Transcribe exactly each line of the entries, from the opening line to the line with "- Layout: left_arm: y", with both of those lines included.

* * *

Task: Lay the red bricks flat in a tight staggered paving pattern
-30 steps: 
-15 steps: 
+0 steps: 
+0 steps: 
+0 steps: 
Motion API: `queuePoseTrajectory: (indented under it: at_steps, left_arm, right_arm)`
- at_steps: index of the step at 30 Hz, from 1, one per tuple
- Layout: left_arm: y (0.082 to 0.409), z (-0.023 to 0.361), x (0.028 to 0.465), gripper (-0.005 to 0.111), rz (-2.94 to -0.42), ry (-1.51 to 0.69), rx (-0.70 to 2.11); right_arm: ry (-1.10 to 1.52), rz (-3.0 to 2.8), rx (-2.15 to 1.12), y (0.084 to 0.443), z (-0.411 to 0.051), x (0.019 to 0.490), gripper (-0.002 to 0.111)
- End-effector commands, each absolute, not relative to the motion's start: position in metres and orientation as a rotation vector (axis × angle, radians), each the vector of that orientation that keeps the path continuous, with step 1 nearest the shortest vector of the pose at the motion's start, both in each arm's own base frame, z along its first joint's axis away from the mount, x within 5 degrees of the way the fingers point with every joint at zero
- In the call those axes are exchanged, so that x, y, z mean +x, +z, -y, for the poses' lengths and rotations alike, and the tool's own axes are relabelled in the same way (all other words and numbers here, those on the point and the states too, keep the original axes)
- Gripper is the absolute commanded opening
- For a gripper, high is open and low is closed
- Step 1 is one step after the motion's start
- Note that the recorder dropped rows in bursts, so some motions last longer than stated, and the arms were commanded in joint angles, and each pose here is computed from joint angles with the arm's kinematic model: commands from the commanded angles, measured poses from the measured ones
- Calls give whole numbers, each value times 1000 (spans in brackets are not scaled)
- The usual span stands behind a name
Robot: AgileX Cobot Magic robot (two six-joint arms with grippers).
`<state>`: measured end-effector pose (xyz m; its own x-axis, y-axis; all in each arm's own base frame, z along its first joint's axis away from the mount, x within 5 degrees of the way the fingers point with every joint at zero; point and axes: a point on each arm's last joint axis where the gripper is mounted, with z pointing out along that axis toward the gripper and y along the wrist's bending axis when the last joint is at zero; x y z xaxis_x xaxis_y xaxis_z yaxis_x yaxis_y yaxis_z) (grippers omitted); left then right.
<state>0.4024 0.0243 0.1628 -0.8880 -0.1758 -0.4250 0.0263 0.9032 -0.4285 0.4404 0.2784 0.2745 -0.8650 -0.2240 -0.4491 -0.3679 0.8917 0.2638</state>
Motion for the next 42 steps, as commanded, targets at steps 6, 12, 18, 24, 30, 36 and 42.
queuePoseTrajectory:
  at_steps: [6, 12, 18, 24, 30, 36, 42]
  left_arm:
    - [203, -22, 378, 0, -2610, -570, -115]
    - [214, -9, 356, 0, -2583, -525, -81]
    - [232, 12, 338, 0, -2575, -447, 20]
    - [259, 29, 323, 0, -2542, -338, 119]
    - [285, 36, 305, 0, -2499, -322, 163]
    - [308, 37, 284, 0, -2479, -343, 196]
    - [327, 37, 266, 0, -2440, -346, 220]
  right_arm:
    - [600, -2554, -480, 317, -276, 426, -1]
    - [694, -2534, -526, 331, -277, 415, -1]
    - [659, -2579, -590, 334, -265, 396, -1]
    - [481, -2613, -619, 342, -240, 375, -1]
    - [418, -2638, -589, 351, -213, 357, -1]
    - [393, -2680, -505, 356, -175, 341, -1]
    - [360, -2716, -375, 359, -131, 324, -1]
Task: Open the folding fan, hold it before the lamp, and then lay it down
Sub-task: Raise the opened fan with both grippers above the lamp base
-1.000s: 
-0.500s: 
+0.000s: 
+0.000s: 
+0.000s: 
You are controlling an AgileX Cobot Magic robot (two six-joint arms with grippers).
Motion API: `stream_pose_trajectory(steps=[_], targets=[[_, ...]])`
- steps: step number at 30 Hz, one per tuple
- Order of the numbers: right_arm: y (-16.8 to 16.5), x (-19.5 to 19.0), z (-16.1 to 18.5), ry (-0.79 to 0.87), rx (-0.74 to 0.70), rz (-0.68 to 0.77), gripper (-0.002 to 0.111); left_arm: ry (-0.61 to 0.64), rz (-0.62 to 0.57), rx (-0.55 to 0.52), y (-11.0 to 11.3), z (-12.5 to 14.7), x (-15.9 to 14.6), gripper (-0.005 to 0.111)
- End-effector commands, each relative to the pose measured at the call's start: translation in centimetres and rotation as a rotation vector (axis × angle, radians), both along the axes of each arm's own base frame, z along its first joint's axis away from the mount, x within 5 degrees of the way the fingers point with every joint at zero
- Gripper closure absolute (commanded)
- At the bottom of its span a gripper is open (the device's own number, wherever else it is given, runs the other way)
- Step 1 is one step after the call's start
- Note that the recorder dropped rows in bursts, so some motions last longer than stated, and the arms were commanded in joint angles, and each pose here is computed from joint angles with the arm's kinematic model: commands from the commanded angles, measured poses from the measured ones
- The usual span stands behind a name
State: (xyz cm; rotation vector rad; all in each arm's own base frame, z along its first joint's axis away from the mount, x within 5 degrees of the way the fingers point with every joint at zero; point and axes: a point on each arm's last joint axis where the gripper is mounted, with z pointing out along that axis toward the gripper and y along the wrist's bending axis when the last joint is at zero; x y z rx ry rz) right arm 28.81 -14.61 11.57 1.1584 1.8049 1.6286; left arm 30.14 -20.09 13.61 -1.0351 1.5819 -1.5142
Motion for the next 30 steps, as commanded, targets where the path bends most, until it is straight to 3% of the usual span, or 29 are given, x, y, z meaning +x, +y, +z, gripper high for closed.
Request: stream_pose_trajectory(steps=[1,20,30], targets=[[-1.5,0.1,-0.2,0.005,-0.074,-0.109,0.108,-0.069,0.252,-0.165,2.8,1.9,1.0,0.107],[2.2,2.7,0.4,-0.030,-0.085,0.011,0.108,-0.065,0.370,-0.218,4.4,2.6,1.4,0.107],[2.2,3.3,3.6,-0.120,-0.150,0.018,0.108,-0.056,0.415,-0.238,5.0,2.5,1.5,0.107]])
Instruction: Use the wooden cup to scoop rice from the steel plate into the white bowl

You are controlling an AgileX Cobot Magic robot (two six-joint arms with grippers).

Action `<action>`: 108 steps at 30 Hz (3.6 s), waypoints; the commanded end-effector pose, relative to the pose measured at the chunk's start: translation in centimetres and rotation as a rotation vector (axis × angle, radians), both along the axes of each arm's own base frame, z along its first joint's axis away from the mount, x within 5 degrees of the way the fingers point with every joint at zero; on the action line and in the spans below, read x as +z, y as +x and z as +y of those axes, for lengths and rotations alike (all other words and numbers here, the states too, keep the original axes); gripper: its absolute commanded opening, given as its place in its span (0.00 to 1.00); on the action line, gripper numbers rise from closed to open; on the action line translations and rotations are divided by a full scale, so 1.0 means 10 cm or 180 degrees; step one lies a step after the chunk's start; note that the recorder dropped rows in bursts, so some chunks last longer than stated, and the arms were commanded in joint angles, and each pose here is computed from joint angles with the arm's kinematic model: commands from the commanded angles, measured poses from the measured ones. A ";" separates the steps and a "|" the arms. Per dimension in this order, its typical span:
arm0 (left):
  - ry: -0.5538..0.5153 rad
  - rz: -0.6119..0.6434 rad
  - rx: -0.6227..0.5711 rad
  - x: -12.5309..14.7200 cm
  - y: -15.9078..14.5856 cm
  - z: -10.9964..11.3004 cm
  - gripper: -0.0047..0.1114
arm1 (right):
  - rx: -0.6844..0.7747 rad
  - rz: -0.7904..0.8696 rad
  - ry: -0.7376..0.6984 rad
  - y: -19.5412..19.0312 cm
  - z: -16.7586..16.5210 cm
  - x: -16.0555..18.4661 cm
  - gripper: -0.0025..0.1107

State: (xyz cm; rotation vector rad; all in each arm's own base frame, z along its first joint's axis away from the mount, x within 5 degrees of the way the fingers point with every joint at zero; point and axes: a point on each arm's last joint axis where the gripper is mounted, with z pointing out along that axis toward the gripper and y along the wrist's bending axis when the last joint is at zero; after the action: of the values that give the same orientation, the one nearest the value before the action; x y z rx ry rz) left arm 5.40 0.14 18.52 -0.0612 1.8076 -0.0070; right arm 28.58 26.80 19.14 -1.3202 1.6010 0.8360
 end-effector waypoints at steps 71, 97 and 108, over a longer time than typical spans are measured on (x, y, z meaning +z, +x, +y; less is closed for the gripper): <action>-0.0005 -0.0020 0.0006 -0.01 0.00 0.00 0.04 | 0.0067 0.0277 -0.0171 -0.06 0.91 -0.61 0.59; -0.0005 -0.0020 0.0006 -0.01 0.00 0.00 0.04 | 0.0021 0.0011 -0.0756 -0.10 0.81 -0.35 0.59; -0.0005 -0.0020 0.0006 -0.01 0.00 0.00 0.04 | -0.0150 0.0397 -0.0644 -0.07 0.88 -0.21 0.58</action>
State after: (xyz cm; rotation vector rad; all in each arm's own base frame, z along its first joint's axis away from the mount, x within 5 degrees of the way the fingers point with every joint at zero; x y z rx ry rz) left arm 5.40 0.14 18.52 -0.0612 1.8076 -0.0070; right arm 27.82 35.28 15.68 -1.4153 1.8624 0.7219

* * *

Output for this task:
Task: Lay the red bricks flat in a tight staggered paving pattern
-30 steps: 
-15 steps: 
+0 steps: 
+0 steps: 
+0 steps: 
Motion API: `queuePoseTrajectory: (indented under it: at_steps, left_arm, right_arm)`
- at_steps: index of the step at 30 Hz, from 1, one per tuple
- Layout: left_arm: y (0.082 to 0.409), z (-0.023 to 0.361), x (0.028 to 0.465), gripper (-0.005 to 0.111), rz (-2.94 to -0.42), ry (-1.51 to 0.69), rx (-0.70 to 2.11); right_arm: ry (-1.10 to 1.52), rz (-3.0 to 2.8), rx (-2.15 to 1.12), y (0.084 to 0.443), z (-0.411 to 0.051), x (0.019 to 0.490), gripper (-0.002 to 0.111)

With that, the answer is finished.